## Exercise objective
Print back every record below, exactly as it stands.

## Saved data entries
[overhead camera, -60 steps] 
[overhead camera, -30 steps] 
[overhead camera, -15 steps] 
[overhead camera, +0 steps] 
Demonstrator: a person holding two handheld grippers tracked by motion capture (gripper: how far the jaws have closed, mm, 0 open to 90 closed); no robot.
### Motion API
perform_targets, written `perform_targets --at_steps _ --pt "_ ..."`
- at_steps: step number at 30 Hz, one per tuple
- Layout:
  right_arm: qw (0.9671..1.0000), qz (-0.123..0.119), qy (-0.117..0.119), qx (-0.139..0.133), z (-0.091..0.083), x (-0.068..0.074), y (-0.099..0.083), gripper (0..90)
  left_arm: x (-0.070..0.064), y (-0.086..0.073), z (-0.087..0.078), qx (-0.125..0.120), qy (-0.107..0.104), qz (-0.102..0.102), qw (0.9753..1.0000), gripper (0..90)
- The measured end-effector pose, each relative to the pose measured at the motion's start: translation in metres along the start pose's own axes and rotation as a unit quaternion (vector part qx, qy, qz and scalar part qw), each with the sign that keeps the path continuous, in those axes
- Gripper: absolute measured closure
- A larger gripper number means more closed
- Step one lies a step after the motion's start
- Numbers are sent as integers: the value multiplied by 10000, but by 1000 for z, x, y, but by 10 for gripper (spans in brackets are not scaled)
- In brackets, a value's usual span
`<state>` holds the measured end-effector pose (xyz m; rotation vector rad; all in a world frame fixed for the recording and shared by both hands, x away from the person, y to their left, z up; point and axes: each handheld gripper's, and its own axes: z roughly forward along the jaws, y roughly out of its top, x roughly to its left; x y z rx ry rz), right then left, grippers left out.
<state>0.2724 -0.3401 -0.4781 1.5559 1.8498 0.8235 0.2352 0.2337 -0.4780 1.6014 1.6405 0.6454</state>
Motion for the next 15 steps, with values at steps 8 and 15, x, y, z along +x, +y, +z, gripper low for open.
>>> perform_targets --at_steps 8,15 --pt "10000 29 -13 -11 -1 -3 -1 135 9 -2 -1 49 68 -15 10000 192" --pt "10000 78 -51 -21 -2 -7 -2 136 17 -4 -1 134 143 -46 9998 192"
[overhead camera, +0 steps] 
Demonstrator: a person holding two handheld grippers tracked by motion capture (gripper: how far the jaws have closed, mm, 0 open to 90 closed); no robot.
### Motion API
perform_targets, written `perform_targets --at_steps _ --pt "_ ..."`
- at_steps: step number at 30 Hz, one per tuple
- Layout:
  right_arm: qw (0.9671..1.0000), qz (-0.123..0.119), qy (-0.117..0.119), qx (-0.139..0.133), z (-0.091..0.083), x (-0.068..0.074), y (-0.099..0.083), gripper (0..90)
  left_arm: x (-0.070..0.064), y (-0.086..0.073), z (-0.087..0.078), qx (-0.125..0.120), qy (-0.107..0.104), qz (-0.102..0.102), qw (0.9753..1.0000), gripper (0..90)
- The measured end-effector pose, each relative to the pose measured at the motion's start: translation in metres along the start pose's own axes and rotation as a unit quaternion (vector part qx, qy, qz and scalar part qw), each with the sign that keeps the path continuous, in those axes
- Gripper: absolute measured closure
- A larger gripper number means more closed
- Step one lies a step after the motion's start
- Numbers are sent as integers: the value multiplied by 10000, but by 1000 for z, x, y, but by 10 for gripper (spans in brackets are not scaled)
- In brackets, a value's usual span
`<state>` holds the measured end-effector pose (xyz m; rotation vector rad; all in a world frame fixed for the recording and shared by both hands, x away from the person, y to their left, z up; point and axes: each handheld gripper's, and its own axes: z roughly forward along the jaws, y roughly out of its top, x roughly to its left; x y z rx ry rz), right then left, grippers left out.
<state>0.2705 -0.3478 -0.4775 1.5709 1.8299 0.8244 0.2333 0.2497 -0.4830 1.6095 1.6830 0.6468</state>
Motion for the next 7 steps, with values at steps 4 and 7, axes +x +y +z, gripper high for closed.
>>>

## Exercise answer
[overhead camera, -60 steps] 
[overhead camera, -30 steps] 
[overhead camera, -15 steps] 
[overhead camera, +0 steps] 
Demonstrator: a person holding two handheld grippers tracked by motion capture (gripper: how far the jaws have closed, mm, 0 open to 90 closed); no robot.
### Motion API
perform_targets, written `perform_targets --at_steps _ --pt "_ ..."`
- at_steps: step number at 30 Hz, one per tuple
- Layout:
  right_arm: qw (0.9671..1.0000), qz (-0.123..0.119), qy (-0.117..0.119), qx (-0.139..0.133), z (-0.091..0.083), x (-0.068..0.074), y (-0.099..0.083), gripper (0..90)
  left_arm: x (-0.070..0.064), y (-0.086..0.073), z (-0.087..0.078), qx (-0.125..0.120), qy (-0.107..0.104), qz (-0.102..0.102), qw (0.9753..1.0000), gripper (0..90)
- The measured end-effector pose, each relative to the pose measured at the motion's start: translation in metres along the start pose's own axes and rotation as a unit quaternion (vector part qx, qy, qz and scalar part qw), each with the sign that keeps the path continuous, in those axes
- Gripper: absolute measured closure
- A larger gripper number means more closed
- Step one lies a step after the motion's start
- Numbers are sent as integers: the value multiplied by 10000, but by 1000 for z, x, y, but by 10 for gripper (spans in brackets are not scaled)
- In brackets, a value's usual span
`<state>` holds the measured end-effector pose (xyz m; rotation vector rad; all in a world frame fixed for the recording and shared by both hands, x away from the person, y to their left, z up; point and axes: each handheld gripper's, and its own axes: z roughly forward along the jaws, y roughly out of its top, x roughly to its left; x y z rx ry rz), right then left, grippers left out.
<state>0.2724 -0.3401 -0.4781 1.5559 1.8498 0.8235 0.2352 0.2337 -0.4780 1.6014 1.6405 0.6454</state>
Motion for the next 15 steps, with values at steps 8 and 15, x, y, z along +x, +y, +z, gripper low for open.
>>> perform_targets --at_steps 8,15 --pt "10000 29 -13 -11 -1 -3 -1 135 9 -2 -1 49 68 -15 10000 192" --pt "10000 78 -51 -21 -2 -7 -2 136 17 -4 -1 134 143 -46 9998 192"
[overhead camera, +0 steps] 
Demonstrator: a person holding two handheld grippers tracked by motion capture (gripper: how far the jaws have closed, mm, 0 open to 90 closed); no robot.
### Motion API
perform_targets, written `perform_targets --at_steps _ --pt "_ ..."`
- at_steps: step number at 30 Hz, one per tuple
- Layout:
  right_arm: qw (0.9671..1.0000), qz (-0.123..0.119), qy (-0.117..0.119), qx (-0.139..0.133), z (-0.091..0.083), x (-0.068..0.074), y (-0.099..0.083), gripper (0..90)
  left_arm: x (-0.070..0.064), y (-0.086..0.073), z (-0.087..0.078), qx (-0.125..0.120), qy (-0.107..0.104), qz (-0.102..0.102), qw (0.9753..1.0000), gripper (0..90)
- The measured end-effector pose, each relative to the pose measured at the motion's start: translation in metres along the start pose's own axes and rotation as a unit quaternion (vector part qx, qy, qz and scalar part qw), each with the sign that keeps the path continuous, in those axes
- Gripper: absolute measured closure
- A larger gripper number means more closed
- Step one lies a step after the motion's start
- Numbers are sent as integers: the value multiplied by 10000, but by 1000 for z, x, y, but by 10 for gripper (spans in brackets are not scaled)
- In brackets, a value's usual span
`<state>` holds the measured end-effector pose (xyz m; rotation vector rad; all in a world frame fixed for the recording and shared by both hands, x away from the person, y to their left, z up; point and axes: each handheld gripper's, and its own axes: z roughly forward along the jaws, y roughly out of its top, x roughly to its left; x y z rx ry rz), right then left, grippers left out.
<state>0.2705 -0.3478 -0.4775 1.5709 1.8299 0.8244 0.2333 0.2497 -0.4830 1.6095 1.6830 0.6468</state>
Motion for the next 7 steps, with values at steps 4 and 7, axes +x +y +z, gripper high for closed.
>>>

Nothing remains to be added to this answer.